I'm going through the exact same problem with my 14 week old, Rocco, crying and barking in his crate at night and during the day. (I posted in another thread about it earlier). Tonight will be his 5th night home with us - last night was the worst so far so my fear is that it is getting worse and not better. We are committed to crate training and haven't caved yet. This afternoon I put his crate in his play area (the kitchen/foyer) and I've been tossing treats and toys in it for him to find and fetch. I've been leaving the crate door open. Then about an hour ago I put a marrow bone in there and he went in his crate all by himself to lay down and chew on it (door still open). He's left for some water and to say hi to me but keeps going back in. Not sure if this association will help him calm down tonight, but it feels like a victory for now! I'll let you know how it goes...and if you find a miracle trick- please post it!


----------



## Iris (Jan 2, 2012)

Rudi did the same thing. We've had him about 11 weeks and thought that he was perfectly crate trained from the first night. He whimpered a little but stopped when I put my fingers through the grate. He sweetly pressed his face against them and went right to sleep. Then 2 weeks ago, he began trembling when we carried him upstairs to go in his crate, which is next to our bed. And once we put him in, he whines for a few minutes, then settles down and goes to sleep. I am trying to come up with sleeping arrangements that will make it easy to leave him with my son if we travel without Rudi. Also, I like having him crate trained because it is similar to his airline carrier for when we can travel with him, and also the crate is convenient for taking him in the car. Any suggestions? Is this just a phase or him trying to assert himself?


----------



## dogluv (Nov 13, 2011)

Just a short update. After posting this - of course - things got much better. And now they are back to being unpredictable again. The past couple of nights Jas has gotten up to pee and then stayed up whining. I wish there was an answer for us but I haven't found it yet. My hope at this point is that time will solve most whining issues and she'll get more settled as she ages and the routine is more ingrained for her. I'm trying to stay consistent.

Love and frustrated by the puppy stage! Whoever said there would be WTH days was totally right!!


----------



## narci (Sep 6, 2011)

One thing you could try is to tire the heck out of your pup before bed. Long walks, exhuastive play, that might help him/her sleep throughout the night.

First night we got Oreo he was fine in the expen in the kitchen. The next night and for a few days it was a nightmare. Barking and whining all through the night. The only thing that helped was putting him in his crate and putting the crate in our room. I elevated the crate so that he can see me and close enough that I was able to put my finger in his crate if he did whine.

Eventually he slept through the night with the crate on the floor. I guess i'm very lucky *knock on wood* that Oreo loves his crate. He sleeps around 10pm and he'll leave the living room where we are watching TV and goto our bedroom where his crate is and sleep by himself.

Also very lucky that Oreo doesn't wake us up.

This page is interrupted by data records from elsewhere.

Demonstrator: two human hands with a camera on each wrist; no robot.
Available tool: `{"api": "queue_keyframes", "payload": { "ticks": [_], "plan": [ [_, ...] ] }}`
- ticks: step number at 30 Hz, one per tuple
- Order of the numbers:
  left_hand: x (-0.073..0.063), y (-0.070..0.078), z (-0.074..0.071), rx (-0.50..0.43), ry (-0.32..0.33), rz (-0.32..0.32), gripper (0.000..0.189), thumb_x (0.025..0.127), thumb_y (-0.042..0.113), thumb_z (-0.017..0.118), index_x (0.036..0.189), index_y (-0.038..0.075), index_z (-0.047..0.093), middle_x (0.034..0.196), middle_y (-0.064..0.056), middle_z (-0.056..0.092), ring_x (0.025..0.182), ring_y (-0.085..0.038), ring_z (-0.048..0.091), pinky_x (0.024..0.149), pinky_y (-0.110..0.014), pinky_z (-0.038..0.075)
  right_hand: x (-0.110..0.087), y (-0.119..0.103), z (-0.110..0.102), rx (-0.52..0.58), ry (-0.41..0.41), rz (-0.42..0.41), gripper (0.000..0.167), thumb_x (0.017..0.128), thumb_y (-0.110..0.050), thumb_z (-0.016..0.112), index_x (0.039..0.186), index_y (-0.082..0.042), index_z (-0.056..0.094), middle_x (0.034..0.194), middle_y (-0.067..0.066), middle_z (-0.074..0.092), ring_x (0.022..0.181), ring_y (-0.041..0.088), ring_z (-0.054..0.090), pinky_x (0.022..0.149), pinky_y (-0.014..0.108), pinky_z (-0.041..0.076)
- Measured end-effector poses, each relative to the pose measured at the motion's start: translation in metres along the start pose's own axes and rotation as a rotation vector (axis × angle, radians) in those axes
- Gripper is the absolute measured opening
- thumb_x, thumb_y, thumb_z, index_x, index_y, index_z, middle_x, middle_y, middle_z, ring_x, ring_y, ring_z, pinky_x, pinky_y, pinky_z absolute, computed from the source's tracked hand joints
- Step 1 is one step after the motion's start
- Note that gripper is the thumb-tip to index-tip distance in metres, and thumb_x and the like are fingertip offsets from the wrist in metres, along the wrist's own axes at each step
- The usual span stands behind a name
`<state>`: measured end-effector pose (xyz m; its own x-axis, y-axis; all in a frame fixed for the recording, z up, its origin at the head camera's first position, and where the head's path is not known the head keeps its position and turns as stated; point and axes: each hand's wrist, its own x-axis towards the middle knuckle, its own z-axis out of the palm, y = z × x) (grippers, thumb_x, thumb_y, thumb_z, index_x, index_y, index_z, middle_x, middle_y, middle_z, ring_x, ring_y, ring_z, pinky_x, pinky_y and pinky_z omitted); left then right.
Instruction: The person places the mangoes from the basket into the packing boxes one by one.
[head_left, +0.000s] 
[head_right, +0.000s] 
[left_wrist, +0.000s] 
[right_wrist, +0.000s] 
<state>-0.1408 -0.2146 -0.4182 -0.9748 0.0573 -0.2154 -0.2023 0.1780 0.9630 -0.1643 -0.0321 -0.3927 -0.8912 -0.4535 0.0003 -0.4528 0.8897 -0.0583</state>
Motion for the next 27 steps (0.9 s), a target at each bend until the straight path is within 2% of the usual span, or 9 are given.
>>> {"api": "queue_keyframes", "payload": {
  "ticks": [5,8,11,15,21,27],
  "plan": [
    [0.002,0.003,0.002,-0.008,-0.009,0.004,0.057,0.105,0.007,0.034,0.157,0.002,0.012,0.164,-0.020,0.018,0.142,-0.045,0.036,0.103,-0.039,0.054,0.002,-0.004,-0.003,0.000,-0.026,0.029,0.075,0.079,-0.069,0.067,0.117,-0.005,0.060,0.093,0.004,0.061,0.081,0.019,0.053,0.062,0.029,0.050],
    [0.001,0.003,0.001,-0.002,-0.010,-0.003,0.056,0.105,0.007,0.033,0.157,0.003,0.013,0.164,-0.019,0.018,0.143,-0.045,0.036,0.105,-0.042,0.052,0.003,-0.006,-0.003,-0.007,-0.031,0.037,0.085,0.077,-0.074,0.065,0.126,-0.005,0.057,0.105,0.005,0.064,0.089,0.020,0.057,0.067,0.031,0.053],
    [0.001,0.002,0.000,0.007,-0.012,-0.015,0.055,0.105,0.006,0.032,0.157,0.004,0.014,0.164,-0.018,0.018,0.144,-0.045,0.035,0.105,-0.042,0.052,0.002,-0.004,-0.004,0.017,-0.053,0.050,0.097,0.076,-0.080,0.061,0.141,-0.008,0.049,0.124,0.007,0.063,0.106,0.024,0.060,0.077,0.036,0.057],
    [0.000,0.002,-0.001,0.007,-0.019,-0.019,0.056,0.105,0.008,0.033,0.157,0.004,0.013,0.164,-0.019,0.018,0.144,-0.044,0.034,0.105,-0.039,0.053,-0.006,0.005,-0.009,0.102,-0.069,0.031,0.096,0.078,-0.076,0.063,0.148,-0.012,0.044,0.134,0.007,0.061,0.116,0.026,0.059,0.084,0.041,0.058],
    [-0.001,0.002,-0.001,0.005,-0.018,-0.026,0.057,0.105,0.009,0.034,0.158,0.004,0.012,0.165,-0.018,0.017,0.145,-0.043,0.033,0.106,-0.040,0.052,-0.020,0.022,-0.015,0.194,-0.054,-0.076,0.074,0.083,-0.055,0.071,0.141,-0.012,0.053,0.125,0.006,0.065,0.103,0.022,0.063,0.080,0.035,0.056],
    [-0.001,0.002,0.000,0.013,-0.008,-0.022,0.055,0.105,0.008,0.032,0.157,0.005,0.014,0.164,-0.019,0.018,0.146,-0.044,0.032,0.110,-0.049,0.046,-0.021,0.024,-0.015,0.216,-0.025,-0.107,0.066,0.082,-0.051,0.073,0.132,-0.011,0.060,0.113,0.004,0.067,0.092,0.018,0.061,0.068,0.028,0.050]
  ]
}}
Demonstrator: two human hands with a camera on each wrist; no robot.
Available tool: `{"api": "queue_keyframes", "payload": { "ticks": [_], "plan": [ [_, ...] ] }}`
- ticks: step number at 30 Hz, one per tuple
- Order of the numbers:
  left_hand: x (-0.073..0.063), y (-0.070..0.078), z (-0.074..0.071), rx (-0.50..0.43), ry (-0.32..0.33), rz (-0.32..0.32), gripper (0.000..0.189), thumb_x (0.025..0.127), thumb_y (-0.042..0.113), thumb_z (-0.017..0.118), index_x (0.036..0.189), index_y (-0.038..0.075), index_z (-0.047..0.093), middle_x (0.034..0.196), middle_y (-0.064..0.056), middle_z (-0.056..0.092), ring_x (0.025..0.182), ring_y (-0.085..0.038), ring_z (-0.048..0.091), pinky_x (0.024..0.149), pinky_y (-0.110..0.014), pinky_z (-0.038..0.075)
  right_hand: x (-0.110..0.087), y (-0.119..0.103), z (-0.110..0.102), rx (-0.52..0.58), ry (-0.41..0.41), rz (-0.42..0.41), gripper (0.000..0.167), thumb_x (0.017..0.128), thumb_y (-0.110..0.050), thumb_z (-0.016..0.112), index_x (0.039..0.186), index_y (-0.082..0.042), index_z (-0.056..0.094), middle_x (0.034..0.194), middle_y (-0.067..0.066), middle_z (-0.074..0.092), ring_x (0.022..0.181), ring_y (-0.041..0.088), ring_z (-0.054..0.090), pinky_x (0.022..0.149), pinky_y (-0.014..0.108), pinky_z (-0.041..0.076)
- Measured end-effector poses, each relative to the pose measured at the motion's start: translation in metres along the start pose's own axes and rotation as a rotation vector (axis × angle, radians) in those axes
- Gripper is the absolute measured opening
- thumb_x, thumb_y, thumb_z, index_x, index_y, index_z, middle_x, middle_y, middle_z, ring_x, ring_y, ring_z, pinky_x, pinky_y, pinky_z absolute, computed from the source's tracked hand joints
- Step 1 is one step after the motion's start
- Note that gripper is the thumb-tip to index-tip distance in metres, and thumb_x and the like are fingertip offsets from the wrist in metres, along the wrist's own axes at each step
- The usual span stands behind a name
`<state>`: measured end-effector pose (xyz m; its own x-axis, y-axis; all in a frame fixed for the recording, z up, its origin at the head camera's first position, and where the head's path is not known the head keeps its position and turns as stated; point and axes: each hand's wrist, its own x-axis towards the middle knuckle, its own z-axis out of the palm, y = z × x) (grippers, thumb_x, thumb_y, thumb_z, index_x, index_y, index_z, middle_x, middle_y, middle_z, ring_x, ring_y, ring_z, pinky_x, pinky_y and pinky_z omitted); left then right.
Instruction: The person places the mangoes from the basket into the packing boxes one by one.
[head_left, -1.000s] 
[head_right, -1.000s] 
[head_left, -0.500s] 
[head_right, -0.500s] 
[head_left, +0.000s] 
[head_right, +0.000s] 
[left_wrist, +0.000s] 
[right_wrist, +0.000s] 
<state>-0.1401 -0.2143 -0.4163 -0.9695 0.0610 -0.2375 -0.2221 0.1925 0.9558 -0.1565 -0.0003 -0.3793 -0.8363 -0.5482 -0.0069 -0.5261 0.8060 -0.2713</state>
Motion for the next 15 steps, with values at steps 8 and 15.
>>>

We get to sleep in and hell just lie in his crate quietly until I wake up and let him out.


----------



## dogluv (Nov 13, 2011)

Just a short update for all of you who were so generous with your advice. Also so if people find this post with their own new pups, they can have hope.

We've had Jasmine about 5 weeks now and she now sleeps through the night (ALMOST) every night. She often whines around 3 or 5 but if i stick my fingers in the crate she will settle quickly and I don't actually have to take her out.

I've added in 3 things from the recs:

1) I try to do more exhaustive play with her in the evenings. My son loves throwing the ball for her a lot.
2) We let her cuddle in bed BEFORE bed.
3) I give her cream cheese in a kong when I put her into her crate for bed to ease the transition.

We still have whining but it is so much improved.

Thanks for sticking with me guys. I'm hoping things will just continue to get better and better and one day I'll realize that she's not even talking to me at night at all!


----------



## narci (Sep 6, 2011)

Awesome news..glad it's working out for you.

One more thing that I did but not sure if it's going to help you.

Everywhere we go, Oreo is in a travel crate. Car rides? Travel crate. Trip to the in-laws? Travel crate. Going to the beach? Travel crate. He is never allowed outside the travel crate when we..well...travel.

I'm going on a limb here but i'm guessing Oreo is very comforatable in a crate because we use the crate alot (not just for bed time). We do not crate him at home but he know's he gets to go somewhere good when we put him in his crate and then in the car. It's gotten to the point where when my wife and I put on our jackets, he runs to his crate by himself.

There was a good video posted on how to teach your dog crate commands with games. We followed some of those games and success.


----------